North Korea Replaces “Choco Pies” With Domestic Snacks at Kaesong Industrial Complex

According to Radio Free Asia, North Korean authorities have asked South Korean enterprises in the Kaesong Industrial Complex to replace popular “chocolate pie” cookies with rice cakes to serve as snacks for North Korean workers there.

This is to stop the spread of “capitalist culture” and boost the sales of its own snack producers, sources with knowledge of the matter said.

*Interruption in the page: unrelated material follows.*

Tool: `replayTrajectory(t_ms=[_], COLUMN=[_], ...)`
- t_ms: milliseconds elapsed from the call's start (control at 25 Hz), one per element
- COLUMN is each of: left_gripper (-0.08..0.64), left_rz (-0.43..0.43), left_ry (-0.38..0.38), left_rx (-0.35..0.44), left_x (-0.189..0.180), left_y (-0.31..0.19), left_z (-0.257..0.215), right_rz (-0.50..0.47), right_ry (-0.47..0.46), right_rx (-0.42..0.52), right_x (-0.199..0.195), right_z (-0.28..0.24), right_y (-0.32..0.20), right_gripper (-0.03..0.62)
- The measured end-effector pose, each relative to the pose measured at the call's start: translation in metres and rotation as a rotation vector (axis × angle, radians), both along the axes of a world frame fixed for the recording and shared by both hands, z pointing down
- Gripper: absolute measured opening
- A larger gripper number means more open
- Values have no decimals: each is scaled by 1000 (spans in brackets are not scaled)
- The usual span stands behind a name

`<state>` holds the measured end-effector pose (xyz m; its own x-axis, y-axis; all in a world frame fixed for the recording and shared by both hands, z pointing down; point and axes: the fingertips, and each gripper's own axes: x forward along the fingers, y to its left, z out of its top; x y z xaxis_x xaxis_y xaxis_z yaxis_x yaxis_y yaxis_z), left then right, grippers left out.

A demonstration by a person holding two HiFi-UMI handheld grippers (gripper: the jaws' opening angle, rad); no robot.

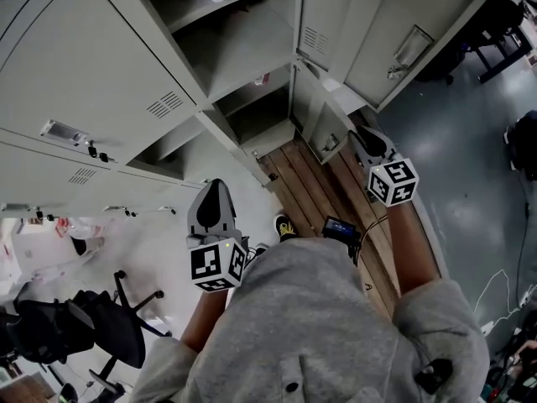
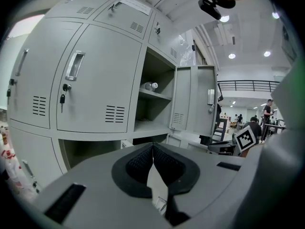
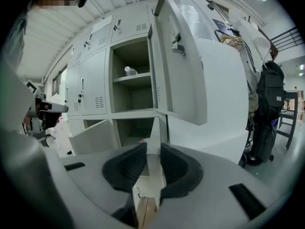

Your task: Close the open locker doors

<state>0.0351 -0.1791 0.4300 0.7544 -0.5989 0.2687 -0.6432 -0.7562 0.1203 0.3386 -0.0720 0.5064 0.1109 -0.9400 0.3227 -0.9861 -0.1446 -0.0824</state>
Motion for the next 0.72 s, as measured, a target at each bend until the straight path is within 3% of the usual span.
replayTrajectory(t_ms=[720], left_gripper=[11], left_rz=[-105], left_ry=[-3], left_rx=[1], left_x=[-51], left_y=[1], left_z=[-1], right_rz=[-174], right_ry=[-14], right_rx=[-2], right_x=[-91], right_z=[0], right_y=[-43], right_gripper=[124])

Radio Free Asia states that North Korea recently started to supply “keongdanseolgi,” the isolated country’s rice-cake version of the South’s cookies known as “Choco Pies” to some of its 53,000 workers in the industrial zone. Choco Pies are similar to Moon Pies in the United States, writes Radio Free Asia.

The Kaesong Industrial Region (KIR) is a special administrative industrial region of North Korea (DPRK), writes Wikipedia. It was formed in 2002 from part of the “Kaesong Directly-Governed City.”

Wikipedia states that the most notable feature of the region is the Kaesong industrial park, operated as a collaborative economic development with South Korea (ROK). The park is located about ten kilometers (or six miles) north of the Korean Demilitarized Zone. It is an hour’s drive from Seoul, and has direct road and rail access to South Korea.